Designers from another quarter equally emphasize the importance of communication between chip- and circuit-level designers during integration. Actel Corp acquired much of the analog IP it integrated into its family of mixed-signal FPGAs. That acquisition required a significant effort on Actel's part to assemble the analog blocks into a chip along with the flash-based logic array and I/O circuitry, keeping the blocks configurable and not breaking them.

So, does a block-assembly methodology for mixed-signal SOCs depend on having a staff of analog gurus in the back room? Today, the answer is probably "yes." But some changes on the horizon might make a difference. One is the increasing power of mixed-signal-design environments. As it becomes increasingly possible to accurately characterize analog blocks—including sensitivity analysis, not just functions and parameters—with a few test chips, it becomes more possible to harden analog blocks for the misfortunes that can happen during integration. It also becomes possible to characterize and simulate more of the important interactions between the block and its neighbors—moving this analysis from the Spice domain and into the realm of faster and less user-intensive mixed-signal-simulation tools. But tools for sign-off-quality noise modeling and analysis are still problematic. "It's an area in which we still have some work to do," admits a marketing director at one EDA vendor. "The work is going on only at the university level today."

Another important change is also under way: the increasing degree to which analog circuits are coming under digital control. Engineers at Actel, for instance, compensate the on-chip RC oscillators in the company's devices for voltage and temperature using a table in flash memory. AMI often puts a fair amount of digital programmability into analog blocks early in the design process and then backs much of it out as the device heads from early silicon to full production (Figure 4). In that way, AMI can use nonvolatile memory to trim early devices to meet specifications, and, as the company gains a better understanding of the design, it can pull out the trimming circuitry to improve die area.

This trimming capability may be as simple as controlling MOSFET switches in a resistor or capacitor network. It may be large-scale yet delicate, such as switching in and out stages in an RF-power amplifier, as ZMD does in the linear power amplifier on its single-chip ZigBee sensor-interface devices. Or it may mean actually driving a DAC from the digital trimming signal to bias a node.

Today, such techniques find use primarily in early silicon versions and test chips, as at AMI, or in inherently messy analog problems, such as 90-nm RF amplifiers in single-chip cellular handsets. But engineers could conceivably use these trimming techniques as aids to integration. By identifying the points in an analog block that prove most sensitive to changes in the external environment and making them digitally tunable, designers could make trade-offs of performance, power, and noise immunity after the integration process or even after manufacturing.
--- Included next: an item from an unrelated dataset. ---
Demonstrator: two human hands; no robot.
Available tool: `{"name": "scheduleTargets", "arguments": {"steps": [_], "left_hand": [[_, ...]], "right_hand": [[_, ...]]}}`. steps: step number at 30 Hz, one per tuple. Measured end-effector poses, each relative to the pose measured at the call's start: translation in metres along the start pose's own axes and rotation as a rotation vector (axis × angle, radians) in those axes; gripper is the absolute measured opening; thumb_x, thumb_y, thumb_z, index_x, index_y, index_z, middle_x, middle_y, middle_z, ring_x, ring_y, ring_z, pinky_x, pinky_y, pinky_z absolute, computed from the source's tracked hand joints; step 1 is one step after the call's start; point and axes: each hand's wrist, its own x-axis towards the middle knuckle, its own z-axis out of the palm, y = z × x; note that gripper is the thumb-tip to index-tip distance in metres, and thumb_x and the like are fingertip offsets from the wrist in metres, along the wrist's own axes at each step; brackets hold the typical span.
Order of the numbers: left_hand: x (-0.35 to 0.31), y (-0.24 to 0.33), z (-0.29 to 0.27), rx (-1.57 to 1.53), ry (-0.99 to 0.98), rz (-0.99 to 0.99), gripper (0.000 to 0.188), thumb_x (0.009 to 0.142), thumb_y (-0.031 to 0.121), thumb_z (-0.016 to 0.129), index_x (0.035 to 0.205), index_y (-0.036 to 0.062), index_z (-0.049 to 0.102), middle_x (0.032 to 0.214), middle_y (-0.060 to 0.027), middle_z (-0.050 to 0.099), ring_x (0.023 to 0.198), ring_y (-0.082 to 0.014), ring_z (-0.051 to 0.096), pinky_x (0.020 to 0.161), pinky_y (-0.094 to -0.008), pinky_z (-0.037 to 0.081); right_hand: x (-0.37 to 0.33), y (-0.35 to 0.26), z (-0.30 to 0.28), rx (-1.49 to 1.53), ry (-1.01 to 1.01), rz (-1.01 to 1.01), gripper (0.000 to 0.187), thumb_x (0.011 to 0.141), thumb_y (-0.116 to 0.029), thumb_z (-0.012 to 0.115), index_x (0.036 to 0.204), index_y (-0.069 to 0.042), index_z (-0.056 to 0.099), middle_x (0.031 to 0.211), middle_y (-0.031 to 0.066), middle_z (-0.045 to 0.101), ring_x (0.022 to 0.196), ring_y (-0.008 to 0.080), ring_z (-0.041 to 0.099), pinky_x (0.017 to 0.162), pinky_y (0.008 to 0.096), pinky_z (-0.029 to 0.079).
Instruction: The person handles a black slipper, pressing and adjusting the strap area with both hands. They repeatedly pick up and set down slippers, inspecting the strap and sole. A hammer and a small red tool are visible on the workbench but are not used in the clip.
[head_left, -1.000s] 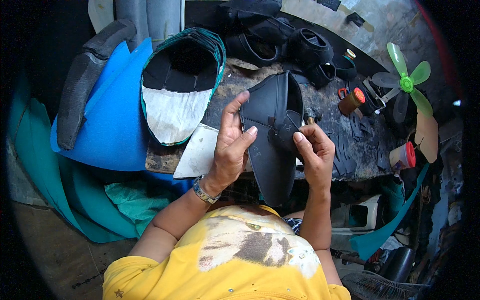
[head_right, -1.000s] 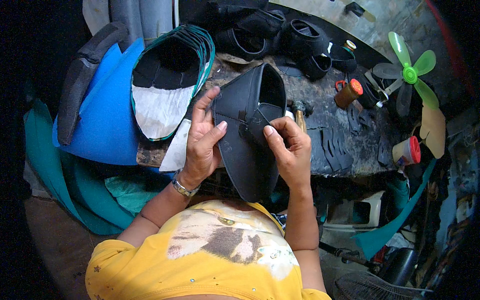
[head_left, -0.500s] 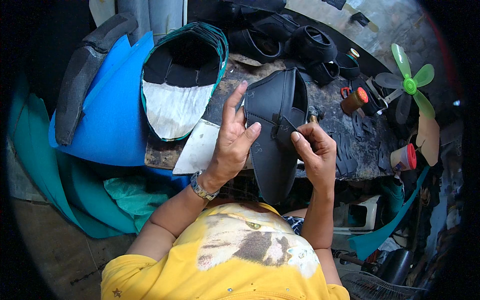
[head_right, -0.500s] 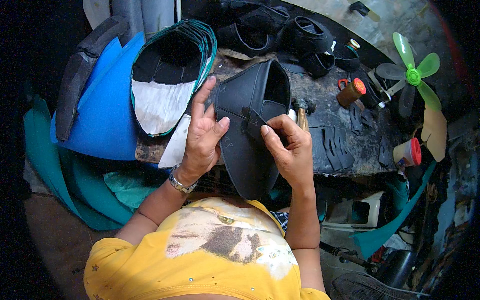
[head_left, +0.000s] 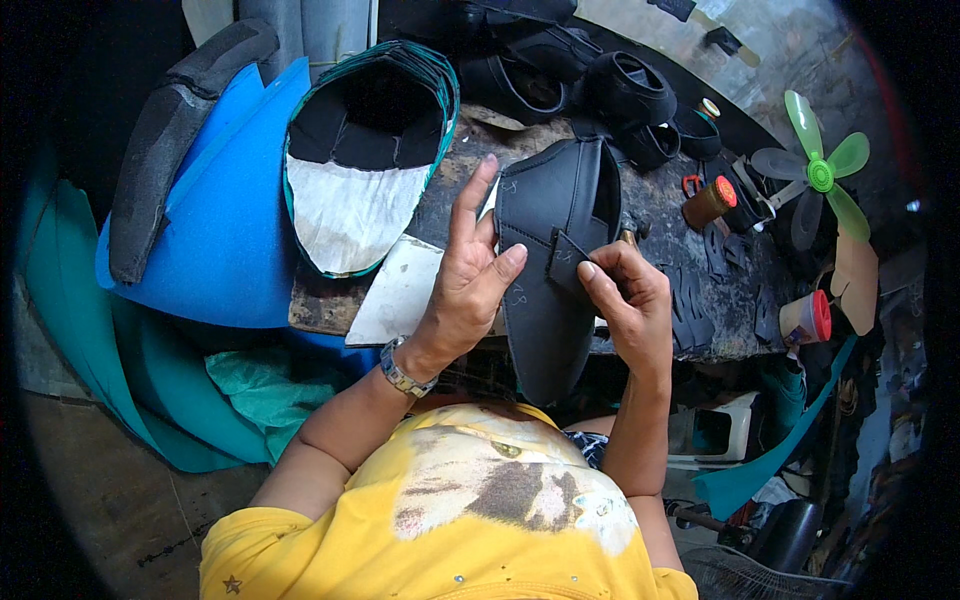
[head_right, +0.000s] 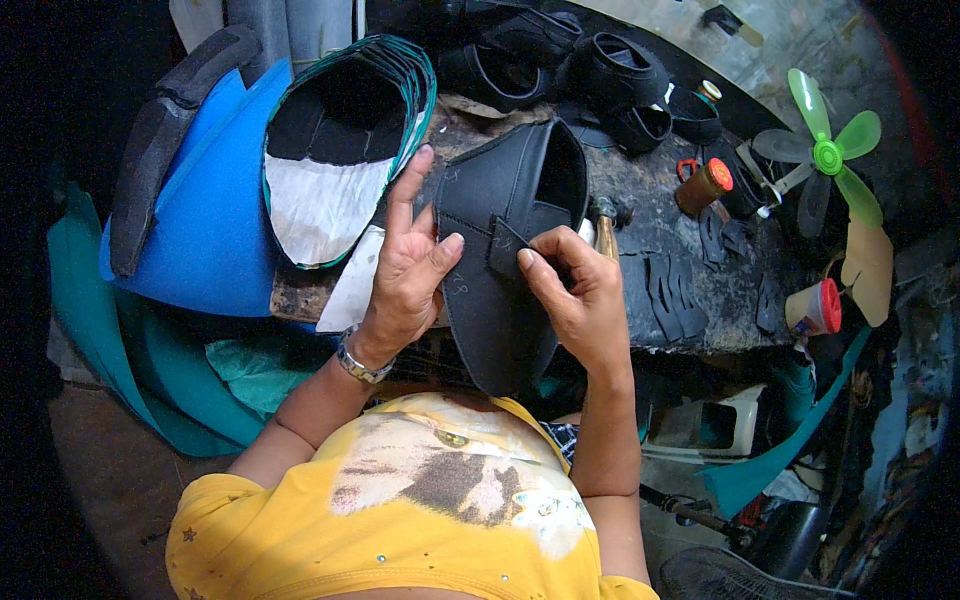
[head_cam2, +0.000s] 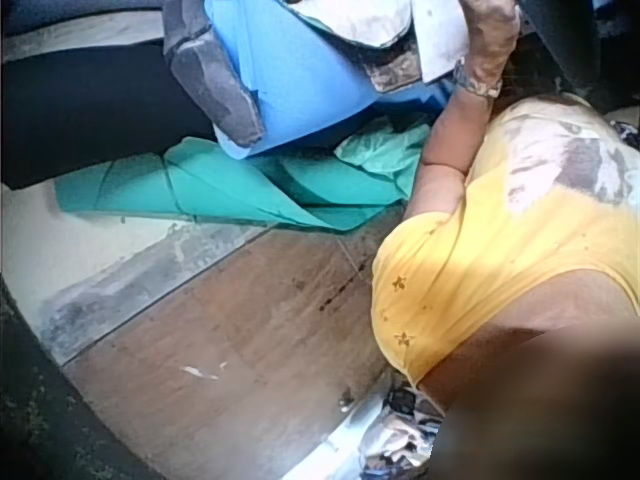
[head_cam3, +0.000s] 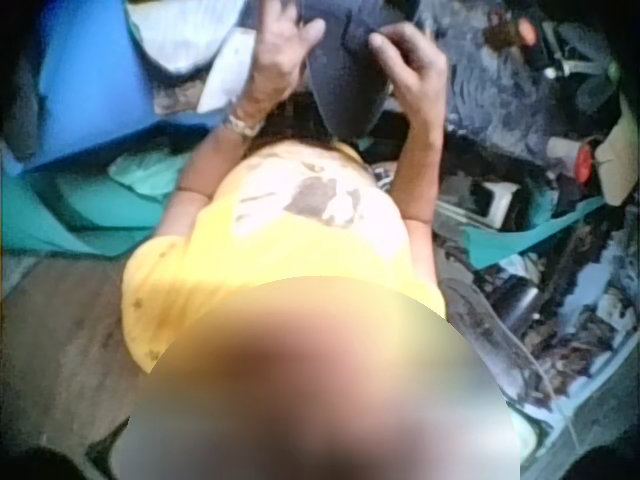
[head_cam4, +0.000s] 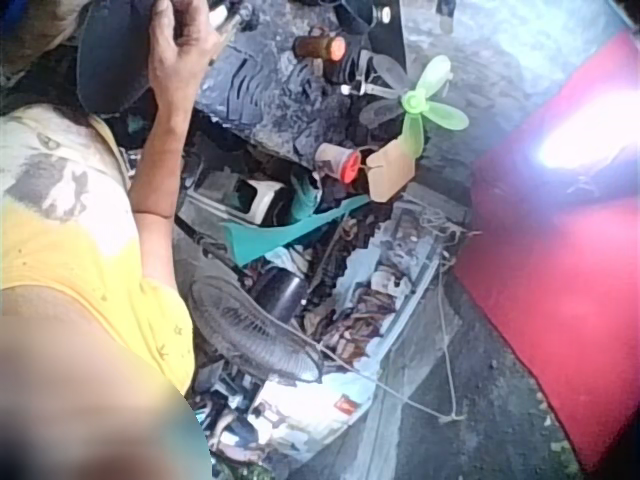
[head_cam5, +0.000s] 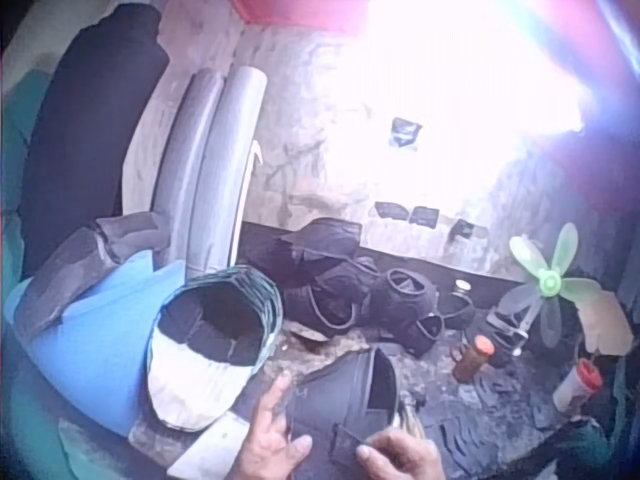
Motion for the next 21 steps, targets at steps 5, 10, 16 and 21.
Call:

This approach would allow a relatively naïve design team to drop in a configurable analog block, perform tape-out, and then experiment with the configuration bits on the engineering samples to get the block working. This inelegant approach might extend the range of blocks that designers can use in block assembly. Such tactics may be necessary in any case simply because of the process variations at geometries smaller than 130 nm.

So, analog blocks can be black boxes in SOC design only if they are simple or if your ASIC vendor has a back room full of analog designers. In the future, however, things may change dramatically.